Вспомнив его слова о зарядах, я опасался, как бы ружье не разорвало, и взирал на охотника с великим страхом. Но опасения мои были напрасны: после выстрела ружье только немножко оттолкнуло стрелка назад, а тетерева — совершенно так же, как и первые — улетели невредимыми.

Не успел еще рассеяться пороховой дым, как откуда-то взялась еще одна тетерка и села на верхушку березы, стоявшей шагах в тридцати от нас. Ермолаев опять выстрелил и на этот раз вышиб несколько перьев, но птица все-таки подобру-поздорову исчезла из виду.

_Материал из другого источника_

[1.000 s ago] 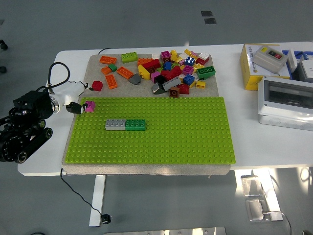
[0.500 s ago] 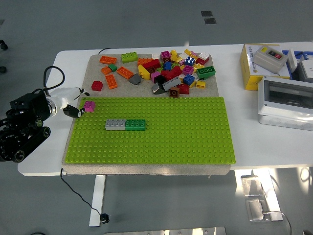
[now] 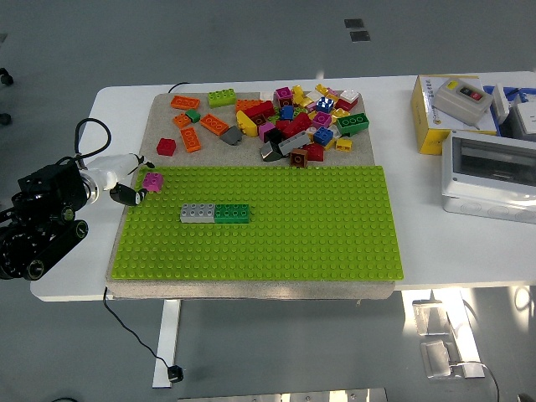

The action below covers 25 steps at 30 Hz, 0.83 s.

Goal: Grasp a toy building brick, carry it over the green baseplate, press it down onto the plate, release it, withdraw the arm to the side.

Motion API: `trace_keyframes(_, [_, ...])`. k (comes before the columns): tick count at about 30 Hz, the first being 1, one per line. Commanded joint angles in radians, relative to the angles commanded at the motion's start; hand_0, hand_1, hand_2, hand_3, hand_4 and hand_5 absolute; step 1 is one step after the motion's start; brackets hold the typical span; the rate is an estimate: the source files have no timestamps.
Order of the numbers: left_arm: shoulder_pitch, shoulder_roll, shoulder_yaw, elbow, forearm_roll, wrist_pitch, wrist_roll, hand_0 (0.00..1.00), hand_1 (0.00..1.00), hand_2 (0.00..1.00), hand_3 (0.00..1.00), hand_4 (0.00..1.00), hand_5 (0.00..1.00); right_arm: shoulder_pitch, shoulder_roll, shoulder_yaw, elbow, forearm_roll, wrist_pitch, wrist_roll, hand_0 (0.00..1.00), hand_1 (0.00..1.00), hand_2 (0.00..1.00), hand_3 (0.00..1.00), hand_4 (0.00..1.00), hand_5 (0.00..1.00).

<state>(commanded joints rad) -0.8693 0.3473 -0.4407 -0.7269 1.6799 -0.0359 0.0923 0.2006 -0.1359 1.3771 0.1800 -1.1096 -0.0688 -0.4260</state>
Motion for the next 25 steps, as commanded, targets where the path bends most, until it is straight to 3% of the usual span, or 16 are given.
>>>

— Это что ж такое за анафемство?! Пропади оно и ружье самое! — воскликнул Ермолов, разводя руками и, в свою очередь, уставившись на меня вопрошающим взглядом. — А?! Как вам понравится этакая прелесть? Ведь это черт знает что такое! Просто только и остается вот взять, да и расщепать об первое дерево! Будь оно проклято! Сволочь заморская!

И после этих слов Ермолов прибавил к легкой печатной брани сильную непечатную, со злостью пихнул ружье к дереву и начал закуривать папиросу.

Ружье виновато?

— Да, может быть, Павел Федорович, ружье-то тут и ни при чем? — сказал я из чистейшего и искреннейшего желания сказать ему что-либо в утешение и умнее ничего не придумав.

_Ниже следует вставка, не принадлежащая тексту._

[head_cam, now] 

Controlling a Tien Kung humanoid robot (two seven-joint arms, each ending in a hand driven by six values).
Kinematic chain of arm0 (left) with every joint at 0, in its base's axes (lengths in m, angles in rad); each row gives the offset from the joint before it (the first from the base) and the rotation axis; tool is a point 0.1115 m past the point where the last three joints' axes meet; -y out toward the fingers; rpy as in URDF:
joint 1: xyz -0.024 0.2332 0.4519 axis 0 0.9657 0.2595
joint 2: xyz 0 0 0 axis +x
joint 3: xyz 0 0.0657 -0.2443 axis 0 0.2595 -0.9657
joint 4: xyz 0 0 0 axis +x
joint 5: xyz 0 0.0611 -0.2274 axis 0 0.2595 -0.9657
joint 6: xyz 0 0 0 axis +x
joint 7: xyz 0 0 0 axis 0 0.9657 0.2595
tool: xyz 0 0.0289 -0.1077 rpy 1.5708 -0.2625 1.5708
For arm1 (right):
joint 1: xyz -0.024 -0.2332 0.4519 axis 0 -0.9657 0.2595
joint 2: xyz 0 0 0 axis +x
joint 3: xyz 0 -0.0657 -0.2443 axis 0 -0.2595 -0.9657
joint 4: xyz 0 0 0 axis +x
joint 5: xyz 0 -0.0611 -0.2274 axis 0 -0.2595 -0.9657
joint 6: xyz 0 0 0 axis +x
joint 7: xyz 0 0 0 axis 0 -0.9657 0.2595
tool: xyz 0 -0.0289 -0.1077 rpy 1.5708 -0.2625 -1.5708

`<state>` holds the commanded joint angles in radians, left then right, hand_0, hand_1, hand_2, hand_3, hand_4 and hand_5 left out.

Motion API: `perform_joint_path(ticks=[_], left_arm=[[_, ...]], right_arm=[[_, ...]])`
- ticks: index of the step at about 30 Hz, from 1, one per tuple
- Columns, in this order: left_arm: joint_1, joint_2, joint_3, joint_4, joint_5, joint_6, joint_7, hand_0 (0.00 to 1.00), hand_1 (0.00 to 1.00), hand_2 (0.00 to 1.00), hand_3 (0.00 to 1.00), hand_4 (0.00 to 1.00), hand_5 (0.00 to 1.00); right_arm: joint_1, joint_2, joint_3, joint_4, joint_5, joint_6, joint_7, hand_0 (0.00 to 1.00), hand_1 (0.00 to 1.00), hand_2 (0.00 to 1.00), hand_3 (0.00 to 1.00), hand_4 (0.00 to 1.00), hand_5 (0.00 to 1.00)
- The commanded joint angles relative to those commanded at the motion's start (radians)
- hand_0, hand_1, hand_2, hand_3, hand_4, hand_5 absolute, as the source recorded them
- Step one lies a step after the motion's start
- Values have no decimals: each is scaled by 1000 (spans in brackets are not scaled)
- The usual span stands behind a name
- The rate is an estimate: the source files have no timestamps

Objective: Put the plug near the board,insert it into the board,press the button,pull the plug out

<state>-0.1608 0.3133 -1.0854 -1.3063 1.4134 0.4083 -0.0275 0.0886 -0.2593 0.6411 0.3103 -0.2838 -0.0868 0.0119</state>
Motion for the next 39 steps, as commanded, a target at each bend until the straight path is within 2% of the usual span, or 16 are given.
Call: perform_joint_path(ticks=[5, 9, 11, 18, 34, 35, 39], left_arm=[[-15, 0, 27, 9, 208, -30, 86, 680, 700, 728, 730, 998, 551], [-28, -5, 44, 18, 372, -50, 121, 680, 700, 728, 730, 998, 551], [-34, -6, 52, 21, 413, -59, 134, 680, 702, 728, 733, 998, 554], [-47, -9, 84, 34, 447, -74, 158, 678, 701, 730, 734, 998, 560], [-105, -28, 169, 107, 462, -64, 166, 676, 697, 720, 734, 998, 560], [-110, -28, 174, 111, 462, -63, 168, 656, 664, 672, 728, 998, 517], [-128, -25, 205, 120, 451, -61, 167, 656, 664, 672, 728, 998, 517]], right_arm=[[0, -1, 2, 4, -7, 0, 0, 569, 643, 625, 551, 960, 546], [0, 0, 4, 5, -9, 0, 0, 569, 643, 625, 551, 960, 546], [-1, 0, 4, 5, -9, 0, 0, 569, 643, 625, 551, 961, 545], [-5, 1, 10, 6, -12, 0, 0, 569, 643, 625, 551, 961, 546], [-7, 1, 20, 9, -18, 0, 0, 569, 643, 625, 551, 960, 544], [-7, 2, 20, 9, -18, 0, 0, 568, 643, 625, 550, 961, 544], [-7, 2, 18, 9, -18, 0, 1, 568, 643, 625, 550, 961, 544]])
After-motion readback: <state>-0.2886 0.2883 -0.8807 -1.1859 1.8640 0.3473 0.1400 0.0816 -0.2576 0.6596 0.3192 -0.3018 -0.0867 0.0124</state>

— Как — ни при чем? — удивился Ермолаев, сверкнув на меня своими огромными черными глазами и даже несколько попятившись назад. — Что ж, по-вашему, я промазал? Я мимо дал?!.

— Нет, что вы, как это можно? Ничего подобного мне и в голову не приходило! — конфузясь, оправдывался я. — Я хотел только сказать, не по той ли причине тетерева не убиты, что мороз велик? Они ведь бывают в это время до безобразия крепки к ружью.

— Что ж у них, другая шкура, что ли, вырастает? — заметил Ермолаев.

— Почему и как — я уж там не знаю, но вот Аксаков это пишет, — отвечал я и передал ему почти слово в слово все, что сказано в «Записках оренбургского охотника» по этому поводу.

Ермолаев рассмеялся, сказал, что он не верит никакому книжному вранью, а объясняет причину неудачи лишь тем, что ружье есть сволочь, не стоящая даже плевка.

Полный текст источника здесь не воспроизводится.